[Your assignment] What is needed is an exact transcription of the listing, with the images removed.

[The data]
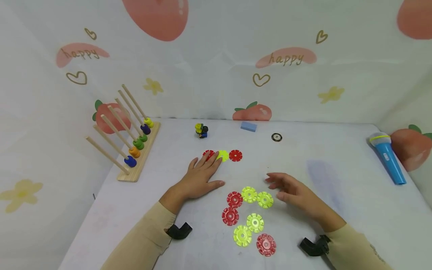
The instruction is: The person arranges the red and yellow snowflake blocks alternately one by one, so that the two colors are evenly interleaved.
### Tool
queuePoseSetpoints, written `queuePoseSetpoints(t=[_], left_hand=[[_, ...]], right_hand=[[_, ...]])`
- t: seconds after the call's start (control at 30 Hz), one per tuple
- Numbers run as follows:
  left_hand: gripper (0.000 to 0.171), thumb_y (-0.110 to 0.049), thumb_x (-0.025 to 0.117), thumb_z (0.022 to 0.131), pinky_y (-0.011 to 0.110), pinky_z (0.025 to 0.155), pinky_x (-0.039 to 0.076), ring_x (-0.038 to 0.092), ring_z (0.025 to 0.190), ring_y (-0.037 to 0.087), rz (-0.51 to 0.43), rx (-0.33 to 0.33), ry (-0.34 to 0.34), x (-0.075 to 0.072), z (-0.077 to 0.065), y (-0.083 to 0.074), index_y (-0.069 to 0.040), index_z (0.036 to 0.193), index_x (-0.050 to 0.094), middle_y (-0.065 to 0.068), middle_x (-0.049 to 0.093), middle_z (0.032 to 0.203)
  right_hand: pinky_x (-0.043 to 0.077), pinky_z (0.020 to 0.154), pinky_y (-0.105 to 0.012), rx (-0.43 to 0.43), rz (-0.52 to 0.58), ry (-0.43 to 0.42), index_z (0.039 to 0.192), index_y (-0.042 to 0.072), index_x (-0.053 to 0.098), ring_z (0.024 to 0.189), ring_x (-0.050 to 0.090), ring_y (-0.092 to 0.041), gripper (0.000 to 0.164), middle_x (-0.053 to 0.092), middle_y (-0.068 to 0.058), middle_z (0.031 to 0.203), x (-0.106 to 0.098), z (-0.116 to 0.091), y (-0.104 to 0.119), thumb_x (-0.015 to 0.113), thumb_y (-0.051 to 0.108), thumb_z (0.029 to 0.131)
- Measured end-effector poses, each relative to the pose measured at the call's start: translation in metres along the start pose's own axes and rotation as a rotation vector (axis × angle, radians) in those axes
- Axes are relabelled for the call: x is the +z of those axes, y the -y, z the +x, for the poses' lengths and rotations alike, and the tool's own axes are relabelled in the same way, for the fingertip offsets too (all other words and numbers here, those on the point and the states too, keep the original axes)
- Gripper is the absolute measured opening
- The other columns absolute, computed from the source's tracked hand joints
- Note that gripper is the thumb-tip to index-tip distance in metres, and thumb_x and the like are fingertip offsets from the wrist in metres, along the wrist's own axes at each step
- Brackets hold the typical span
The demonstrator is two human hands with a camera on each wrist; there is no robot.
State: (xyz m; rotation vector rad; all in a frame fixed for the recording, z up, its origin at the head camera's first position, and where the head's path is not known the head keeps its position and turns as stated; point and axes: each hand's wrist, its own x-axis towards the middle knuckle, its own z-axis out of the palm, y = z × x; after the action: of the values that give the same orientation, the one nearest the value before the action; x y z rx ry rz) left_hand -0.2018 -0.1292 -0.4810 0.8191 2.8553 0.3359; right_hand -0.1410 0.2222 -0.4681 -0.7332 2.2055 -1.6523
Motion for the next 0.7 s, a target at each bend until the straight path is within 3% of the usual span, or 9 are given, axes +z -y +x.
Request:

[Answer below]
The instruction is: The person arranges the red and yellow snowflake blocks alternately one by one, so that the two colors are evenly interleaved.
### Tool
queuePoseSetpoints, written `queuePoseSetpoints(t=[_], left_hand=[[_, ...]], right_hand=[[_, ...]])`
- t: seconds after the call's start (control at 30 Hz), one per tuple
- Numbers run as follows:
  left_hand: gripper (0.000 to 0.171), thumb_y (-0.110 to 0.049), thumb_x (-0.025 to 0.117), thumb_z (0.022 to 0.131), pinky_y (-0.011 to 0.110), pinky_z (0.025 to 0.155), pinky_x (-0.039 to 0.076), ring_x (-0.038 to 0.092), ring_z (0.025 to 0.190), ring_y (-0.037 to 0.087), rz (-0.51 to 0.43), rx (-0.33 to 0.33), ry (-0.34 to 0.34), x (-0.075 to 0.072), z (-0.077 to 0.065), y (-0.083 to 0.074), index_y (-0.069 to 0.040), index_z (0.036 to 0.193), index_x (-0.050 to 0.094), middle_y (-0.065 to 0.068), middle_x (-0.049 to 0.093), middle_z (0.032 to 0.203)
  right_hand: pinky_x (-0.043 to 0.077), pinky_z (0.020 to 0.154), pinky_y (-0.105 to 0.012), rx (-0.43 to 0.43), rz (-0.52 to 0.58), ry (-0.43 to 0.42), index_z (0.039 to 0.192), index_y (-0.042 to 0.072), index_x (-0.053 to 0.098), ring_z (0.024 to 0.189), ring_x (-0.050 to 0.090), ring_y (-0.092 to 0.041), gripper (0.000 to 0.164), middle_x (-0.053 to 0.092), middle_y (-0.068 to 0.058), middle_z (0.031 to 0.203), x (-0.106 to 0.098), z (-0.116 to 0.091), y (-0.104 to 0.119), thumb_x (-0.015 to 0.113), thumb_y (-0.051 to 0.108), thumb_z (0.029 to 0.131)
- Measured end-effector poses, each relative to the pose measured at the call's start: translation in metres along the start pose's own axes and rotation as a rotation vector (axis × angle, radians) in those axes
- Axes are relabelled for the call: x is the +z of those axes, y the -y, z the +x, for the poses' lengths and rotations alike, and the tool's own axes are relabelled in the same way, for the fingertip offsets too (all other words and numbers here, those on the point and the states too, keep the original axes)
- Gripper is the absolute measured opening
- The other columns absolute, computed from the source's tracked hand joints
- Note that gripper is the thumb-tip to index-tip distance in metres, and thumb_x and the like are fingertip offsets from the wrist in metres, along the wrist's own axes at each step
- Brackets hold the typical span
The demonstrator is two human hands with a camera on each wrist; there is no robot.
State: (xyz m; rotation vector rad; all in a frame fixed for the recording, z up, its origin at the head camera's first position, and where the head's path is not known the head keeps its position and turns as stated; point and axes: each hand's wrist, its own x-axis towards the middle knuckle, its own z-axis out of the palm, y = z × x; after the action: of the values that give the same orientation, the one nearest the value before the action; x y z rx ry rz) left_hand -0.2018 -0.1292 -0.4810 0.8191 2.8553 0.3359; right_hand -0.1410 0.2222 -0.4681 -0.7332 2.2055 -1.6523
Motion for the next 0.7 s, a target at each bend until the straight path is within 3% of the usual span, or 9 are given, axes +z -y +x.
Request:

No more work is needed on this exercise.